Study Design and Participants
This prospective uncontrolled observational cohort study examined data from people who enrolled in a MindSpot treatment course between 1st January 2013 and 31st December 2019. MindSpot does not target people with BD and consequently the screening assessment has not included questions about that diagnosis or about symptoms of the disorder. However, we know that people with BD have used MindSpot, including several who have swung to the manic phase of the disorder while completing the course, and the screening assessment does include questions about medication. For the purposes of this study the clinic records of all the patients who reported taking Lithium were then examined for the stated reason for taking Lithium and whether there was confirmation of the diagnosis of BD by a psychiatrist. Treatment with Lithium is not a sensitive method of detecting BD, because an increasing number of people with bipolar disorder are treated with other mood stabilisers and antipsychotic medication, or remain undiagnosed (12). However, in Australia the prescription of Lithium is fairly specific for the diagnosis of BD, although Lithium is also sometimes prescribed as an adjuvant treatment for treatment resistant major depression and for mood instability without a clear diagnosis of BD. Hence, demographic information, completion rates, satisfaction and symptom scores at baseline and after treatment of the patients enrolled in a MindSpot course who reported taking Lithium (n=124), and who then had entries in their medical records either confirming the diagnosis of BD or the reason for taking Lithium (n=88, confirmed diagnosis of BD n=83, prescribed Lithium for other reasons n=5) were examined. Information confirming the reason for taking Lithium was not available for the remaining patients either because the clinicians did not ask or record the reason, or because the patients chose self directed treatment, with little or no clinician contact, which was available for part of the study period. The outcomes for patients taking Lithium and those with confirmed BD were then compared with those of all patients who commenced a treatment course in the first seven years of operation (N=21,745).
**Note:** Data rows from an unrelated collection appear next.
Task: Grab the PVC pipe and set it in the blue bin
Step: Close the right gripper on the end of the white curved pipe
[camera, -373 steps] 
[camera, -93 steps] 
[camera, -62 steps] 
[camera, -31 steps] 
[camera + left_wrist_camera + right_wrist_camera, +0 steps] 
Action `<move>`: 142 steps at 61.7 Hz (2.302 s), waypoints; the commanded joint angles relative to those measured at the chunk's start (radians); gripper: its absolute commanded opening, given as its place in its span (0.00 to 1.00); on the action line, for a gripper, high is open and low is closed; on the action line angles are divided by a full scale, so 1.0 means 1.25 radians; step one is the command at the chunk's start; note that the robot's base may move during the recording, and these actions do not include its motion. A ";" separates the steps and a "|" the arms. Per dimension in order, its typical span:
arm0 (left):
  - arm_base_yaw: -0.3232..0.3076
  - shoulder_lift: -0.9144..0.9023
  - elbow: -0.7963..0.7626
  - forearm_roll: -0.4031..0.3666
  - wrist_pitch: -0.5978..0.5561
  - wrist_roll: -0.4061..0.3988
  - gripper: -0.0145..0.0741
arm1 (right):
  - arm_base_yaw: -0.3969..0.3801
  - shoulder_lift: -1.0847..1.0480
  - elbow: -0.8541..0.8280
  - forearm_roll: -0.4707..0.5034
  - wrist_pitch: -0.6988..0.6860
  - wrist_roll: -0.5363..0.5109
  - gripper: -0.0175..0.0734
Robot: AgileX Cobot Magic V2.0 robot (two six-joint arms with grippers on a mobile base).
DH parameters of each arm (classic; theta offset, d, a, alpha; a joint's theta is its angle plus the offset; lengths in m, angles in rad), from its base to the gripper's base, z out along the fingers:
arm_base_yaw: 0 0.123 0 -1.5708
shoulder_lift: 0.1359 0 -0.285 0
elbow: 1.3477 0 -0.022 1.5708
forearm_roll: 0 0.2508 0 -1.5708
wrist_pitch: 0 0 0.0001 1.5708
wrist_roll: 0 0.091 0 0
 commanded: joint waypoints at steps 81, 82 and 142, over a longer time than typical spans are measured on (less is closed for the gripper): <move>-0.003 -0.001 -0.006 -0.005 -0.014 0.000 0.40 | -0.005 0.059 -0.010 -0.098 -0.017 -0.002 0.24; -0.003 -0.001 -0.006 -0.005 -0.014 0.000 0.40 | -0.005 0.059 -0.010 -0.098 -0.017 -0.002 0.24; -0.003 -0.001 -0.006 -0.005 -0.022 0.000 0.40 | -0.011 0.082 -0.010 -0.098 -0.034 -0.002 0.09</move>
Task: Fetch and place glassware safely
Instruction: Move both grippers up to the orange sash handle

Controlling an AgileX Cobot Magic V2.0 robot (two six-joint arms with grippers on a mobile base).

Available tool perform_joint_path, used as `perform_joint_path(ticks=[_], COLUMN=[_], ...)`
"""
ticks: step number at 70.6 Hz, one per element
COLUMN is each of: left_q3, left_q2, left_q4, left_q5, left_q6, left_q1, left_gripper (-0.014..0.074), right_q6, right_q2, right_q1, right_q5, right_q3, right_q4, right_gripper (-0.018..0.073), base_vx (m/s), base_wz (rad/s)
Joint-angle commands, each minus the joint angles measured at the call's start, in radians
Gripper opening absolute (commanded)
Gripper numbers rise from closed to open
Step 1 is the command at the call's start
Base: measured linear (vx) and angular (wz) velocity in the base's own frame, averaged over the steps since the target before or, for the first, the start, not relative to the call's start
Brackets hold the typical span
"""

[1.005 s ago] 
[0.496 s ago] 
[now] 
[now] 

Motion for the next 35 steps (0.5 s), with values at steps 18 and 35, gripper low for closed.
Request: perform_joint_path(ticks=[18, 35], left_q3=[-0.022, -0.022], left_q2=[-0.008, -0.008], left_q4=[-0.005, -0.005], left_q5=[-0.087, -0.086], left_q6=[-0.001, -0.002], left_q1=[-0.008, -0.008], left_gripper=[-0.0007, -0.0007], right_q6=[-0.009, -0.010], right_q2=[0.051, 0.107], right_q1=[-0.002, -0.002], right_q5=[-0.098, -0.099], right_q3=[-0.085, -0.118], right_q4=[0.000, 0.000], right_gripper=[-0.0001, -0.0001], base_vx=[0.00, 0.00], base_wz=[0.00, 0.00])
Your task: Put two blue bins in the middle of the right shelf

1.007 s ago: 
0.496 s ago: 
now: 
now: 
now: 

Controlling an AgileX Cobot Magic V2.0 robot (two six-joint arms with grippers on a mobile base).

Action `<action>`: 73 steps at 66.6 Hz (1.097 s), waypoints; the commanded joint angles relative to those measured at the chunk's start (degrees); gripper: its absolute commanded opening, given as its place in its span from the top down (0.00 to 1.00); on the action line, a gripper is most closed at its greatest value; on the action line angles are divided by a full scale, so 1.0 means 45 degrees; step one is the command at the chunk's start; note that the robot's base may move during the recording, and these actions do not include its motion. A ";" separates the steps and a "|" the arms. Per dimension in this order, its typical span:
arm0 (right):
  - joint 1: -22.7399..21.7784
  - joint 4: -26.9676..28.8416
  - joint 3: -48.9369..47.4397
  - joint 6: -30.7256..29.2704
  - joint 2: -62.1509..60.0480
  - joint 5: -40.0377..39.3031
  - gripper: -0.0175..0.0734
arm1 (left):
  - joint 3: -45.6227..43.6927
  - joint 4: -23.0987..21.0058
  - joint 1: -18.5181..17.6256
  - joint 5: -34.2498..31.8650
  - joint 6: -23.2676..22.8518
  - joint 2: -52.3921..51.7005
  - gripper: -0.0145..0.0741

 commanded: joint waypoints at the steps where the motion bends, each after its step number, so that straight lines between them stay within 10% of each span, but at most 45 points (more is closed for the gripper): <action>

The MindSpot assessment, the nature and delivery of the treatment courses, and the procedure for maintaining patient safety in remote treatment are described in detail elsewhere (30, 31, 33). MindSpot delivers seven digital treatment courses, which were developed and validated in a series of randomized controlled trials at the Macquarie University online research clinic, the eCentreClinic (www.ecentreclinic.org). Four of these are based on transdiagnostic principles, recognising that people often simultaneously experience symptoms of anxiety and depression, and that common psychological skills are used to treat these symptoms. They are Mood Mechanic (for ages 18 – 25 years), the Wellbeing Course (26 – 65 years), Wellbeing Plus (over 65 years of age), and the Indigenous Wellbeing Course (for Aboriginal and Torres Strait Islander people) (30, 34-37). These four interventions are evidence-based psychological treatment programs that include psycho-education about mediators and moderators of symptoms, cognitive therapy, behavioural activation, graded exposure, sleep training, communication and interpersonal skills, problem solving, and relapse prevention (38, 39). MindSpot also offers disorder-specific courses for Obsessive Compulsive Disorder, Post Traumatic Stress Disorder, and chronic pain. Patients can choose a treatment course based on their presenting symptoms and age, and since the majority were adults seeking assessment and treatment for anxiety and depression, most elected to enrol in the Wellbeing Course.
All courses consist of five lessons delivered over eight weeks. Each lesson comprises a series of slides that presents the principles of psychological treatment for the target symptoms in text and images, using principles of instructional design comprising both didactic and case-based learning (40). Courses are delivered online with weekly support from a therapist, either by phone, secure email (private messaging), or both. The therapist time required per patient per course was between 1.5 and 3 hours (41), which includes all contact with patients, reading and responding to patient messages, administration and therapist supervision during treatment and follow-up. Materials are available online, although up to 10% of patients elected to receive course materials in a printed workbook, sent by post. For part of the period in which this study was conducted, an entirely self-guided version of the Wellbeing Course was offered, the results of which will be reported separately elsewhere. Clinic services are provided at no cost to participants.
Symptoms at baseline and at completion were measured using the Kessler 10-Item Scale (K-10) as a measure of general psychological distress (42), the Patient Health Questionnaire 9-Item (PHQ-9) for depression (43) and the Generalized Anxiety Disorder Scale 7-Item (GAD-7) for symptoms of generalized anxiety (44). Course completion and response to questions about patient satisfaction were also reported.
To account for missing data, estimated means obtained from Generalised estimating equation (GEE) models were used for post-treatment scores, for both the bipolar sample and the clinic benchmarks. (32) Treatment effect sizes from assessment to post-treatment were measured using Cohen’s d, percentage change in symptom scores from assessment to post treatment, and an estimate of the number needed to treat (NNT) to achieve a 50% improvement in symptoms of depression are also reported. Deterioration rates were calculated based on an increase in the PHQ-9 and GAD-7 scores from baseline to post treatment of 6 and 5 respectively. Data were analysed using SPSS version 21.0. A significance level of .05 was used for all analyses.